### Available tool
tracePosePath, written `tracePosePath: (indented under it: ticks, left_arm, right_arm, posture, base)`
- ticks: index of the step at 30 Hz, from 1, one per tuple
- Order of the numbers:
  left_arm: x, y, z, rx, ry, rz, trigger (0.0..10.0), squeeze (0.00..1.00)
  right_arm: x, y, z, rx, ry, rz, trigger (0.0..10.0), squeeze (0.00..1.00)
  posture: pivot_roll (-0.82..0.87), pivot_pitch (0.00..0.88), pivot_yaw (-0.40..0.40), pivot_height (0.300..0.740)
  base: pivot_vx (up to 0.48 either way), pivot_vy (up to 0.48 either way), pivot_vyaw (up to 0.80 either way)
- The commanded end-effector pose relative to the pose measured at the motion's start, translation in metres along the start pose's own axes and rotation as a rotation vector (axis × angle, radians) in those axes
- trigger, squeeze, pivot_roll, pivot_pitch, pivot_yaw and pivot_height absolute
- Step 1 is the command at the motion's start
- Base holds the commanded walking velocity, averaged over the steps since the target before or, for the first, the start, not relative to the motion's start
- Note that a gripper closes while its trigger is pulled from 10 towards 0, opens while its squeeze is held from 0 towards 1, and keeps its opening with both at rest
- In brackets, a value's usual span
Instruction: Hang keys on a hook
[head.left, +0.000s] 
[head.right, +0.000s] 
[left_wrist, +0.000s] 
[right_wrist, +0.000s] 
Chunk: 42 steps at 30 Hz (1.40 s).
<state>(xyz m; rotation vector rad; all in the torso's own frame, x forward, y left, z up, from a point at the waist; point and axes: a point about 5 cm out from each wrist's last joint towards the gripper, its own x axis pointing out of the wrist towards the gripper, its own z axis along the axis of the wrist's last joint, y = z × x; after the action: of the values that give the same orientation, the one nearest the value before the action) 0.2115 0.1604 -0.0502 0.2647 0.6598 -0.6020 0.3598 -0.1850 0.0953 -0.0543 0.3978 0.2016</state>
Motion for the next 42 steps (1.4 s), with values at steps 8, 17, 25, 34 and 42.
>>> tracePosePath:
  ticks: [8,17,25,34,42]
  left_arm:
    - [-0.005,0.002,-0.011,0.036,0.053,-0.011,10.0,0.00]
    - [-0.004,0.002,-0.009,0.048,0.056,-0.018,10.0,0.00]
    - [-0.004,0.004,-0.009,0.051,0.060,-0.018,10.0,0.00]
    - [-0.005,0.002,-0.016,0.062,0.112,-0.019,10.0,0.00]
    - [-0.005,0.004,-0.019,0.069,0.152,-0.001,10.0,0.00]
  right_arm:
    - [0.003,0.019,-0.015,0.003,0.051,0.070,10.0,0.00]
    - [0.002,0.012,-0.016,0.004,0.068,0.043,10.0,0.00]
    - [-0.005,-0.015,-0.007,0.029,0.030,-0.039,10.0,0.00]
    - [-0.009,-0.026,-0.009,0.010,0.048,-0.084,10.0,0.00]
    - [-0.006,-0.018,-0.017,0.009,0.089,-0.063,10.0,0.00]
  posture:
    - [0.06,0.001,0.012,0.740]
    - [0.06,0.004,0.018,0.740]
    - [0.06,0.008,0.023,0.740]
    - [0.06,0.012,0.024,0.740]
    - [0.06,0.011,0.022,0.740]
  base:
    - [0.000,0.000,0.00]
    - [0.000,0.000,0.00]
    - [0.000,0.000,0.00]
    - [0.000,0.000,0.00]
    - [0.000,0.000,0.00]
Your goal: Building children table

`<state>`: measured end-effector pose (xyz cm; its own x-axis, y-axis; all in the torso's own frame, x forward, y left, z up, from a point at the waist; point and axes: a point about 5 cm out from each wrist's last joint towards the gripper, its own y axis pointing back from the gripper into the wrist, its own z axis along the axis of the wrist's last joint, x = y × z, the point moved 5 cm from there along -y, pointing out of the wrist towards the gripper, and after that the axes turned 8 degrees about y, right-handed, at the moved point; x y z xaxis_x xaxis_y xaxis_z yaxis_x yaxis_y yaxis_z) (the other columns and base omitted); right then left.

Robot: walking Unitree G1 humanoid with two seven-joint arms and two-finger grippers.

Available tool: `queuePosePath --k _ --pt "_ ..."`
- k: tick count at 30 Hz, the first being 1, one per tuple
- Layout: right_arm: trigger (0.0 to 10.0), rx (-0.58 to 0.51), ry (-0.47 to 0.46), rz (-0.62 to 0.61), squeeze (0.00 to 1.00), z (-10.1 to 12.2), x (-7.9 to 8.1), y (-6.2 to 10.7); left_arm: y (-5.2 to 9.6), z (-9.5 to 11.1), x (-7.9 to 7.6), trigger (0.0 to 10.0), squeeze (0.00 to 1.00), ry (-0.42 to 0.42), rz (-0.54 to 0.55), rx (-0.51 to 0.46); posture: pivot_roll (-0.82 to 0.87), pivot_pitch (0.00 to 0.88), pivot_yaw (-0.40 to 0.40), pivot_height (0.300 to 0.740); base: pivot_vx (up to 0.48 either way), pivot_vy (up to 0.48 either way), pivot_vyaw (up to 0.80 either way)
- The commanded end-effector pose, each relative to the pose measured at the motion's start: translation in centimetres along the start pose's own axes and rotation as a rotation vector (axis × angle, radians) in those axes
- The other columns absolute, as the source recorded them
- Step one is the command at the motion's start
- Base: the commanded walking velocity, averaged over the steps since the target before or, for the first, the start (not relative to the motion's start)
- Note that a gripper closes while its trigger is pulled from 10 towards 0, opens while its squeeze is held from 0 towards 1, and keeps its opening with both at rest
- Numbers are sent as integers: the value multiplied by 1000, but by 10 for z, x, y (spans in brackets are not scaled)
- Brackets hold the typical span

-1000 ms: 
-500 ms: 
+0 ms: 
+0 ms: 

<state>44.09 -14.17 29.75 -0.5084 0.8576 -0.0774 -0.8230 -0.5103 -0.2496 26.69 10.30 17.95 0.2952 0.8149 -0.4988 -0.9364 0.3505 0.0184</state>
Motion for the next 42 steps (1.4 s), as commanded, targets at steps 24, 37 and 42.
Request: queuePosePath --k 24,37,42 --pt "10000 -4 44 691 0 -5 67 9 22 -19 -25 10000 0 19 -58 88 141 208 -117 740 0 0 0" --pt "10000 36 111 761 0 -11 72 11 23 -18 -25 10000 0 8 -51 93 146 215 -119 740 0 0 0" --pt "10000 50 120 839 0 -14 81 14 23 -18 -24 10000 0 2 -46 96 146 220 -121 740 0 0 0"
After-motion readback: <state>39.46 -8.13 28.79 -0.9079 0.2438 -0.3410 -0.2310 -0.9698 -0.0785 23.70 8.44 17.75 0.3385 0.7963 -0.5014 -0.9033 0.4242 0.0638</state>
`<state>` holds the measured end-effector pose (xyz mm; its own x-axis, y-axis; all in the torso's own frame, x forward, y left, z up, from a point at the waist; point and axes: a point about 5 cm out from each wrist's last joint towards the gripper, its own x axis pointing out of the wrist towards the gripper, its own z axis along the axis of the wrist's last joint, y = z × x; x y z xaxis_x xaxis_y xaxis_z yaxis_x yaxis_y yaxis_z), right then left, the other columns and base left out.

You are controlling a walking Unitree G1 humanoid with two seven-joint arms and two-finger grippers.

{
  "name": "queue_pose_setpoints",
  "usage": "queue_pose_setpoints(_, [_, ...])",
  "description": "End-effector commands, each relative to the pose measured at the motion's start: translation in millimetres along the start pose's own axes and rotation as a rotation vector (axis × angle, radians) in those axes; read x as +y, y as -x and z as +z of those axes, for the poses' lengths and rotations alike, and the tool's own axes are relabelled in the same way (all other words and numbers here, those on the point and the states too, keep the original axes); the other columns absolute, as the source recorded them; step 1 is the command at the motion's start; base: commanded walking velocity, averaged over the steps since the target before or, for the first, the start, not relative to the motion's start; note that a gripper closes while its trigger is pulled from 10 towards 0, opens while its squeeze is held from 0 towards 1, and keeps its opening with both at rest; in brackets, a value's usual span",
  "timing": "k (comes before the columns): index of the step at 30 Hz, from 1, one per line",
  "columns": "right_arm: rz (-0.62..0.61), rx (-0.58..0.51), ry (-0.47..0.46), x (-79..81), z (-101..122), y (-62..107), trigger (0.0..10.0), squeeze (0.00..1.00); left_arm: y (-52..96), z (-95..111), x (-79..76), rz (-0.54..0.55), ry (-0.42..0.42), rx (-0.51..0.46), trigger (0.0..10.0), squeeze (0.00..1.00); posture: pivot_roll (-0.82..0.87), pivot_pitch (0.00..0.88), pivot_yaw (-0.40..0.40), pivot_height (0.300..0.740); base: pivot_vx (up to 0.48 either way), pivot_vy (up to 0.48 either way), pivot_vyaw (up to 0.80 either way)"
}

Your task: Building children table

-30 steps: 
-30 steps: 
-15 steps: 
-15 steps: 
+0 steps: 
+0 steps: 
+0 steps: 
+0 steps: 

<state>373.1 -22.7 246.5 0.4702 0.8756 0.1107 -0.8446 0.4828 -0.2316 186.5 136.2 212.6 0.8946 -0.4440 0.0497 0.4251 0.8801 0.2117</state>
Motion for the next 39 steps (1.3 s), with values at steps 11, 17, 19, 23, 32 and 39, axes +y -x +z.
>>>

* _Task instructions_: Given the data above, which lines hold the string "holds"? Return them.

* _Solution to this exercise_:
- Base holds the commanded walking velocity, averaged over the steps since the target before or, for the first, the start, not relative to the motion's start
`<state>` holds the measured end-effector pose (xyz mm; its own x-axis, y-axis; all in the torso's own frame, x forward, y left, z up, from a point at the waist; point and axes: a point about 5 cm out from each wrist's last joint towards the gripper, its own x axis pointing out of the wrist towards the gripper, its own z axis along the axis of the wrist's last joint, y = z × x; x y z xaxis_x xaxis_y xaxis_z yaxis_x yaxis_y yaxis_z), right then left, the other columns and base left out.

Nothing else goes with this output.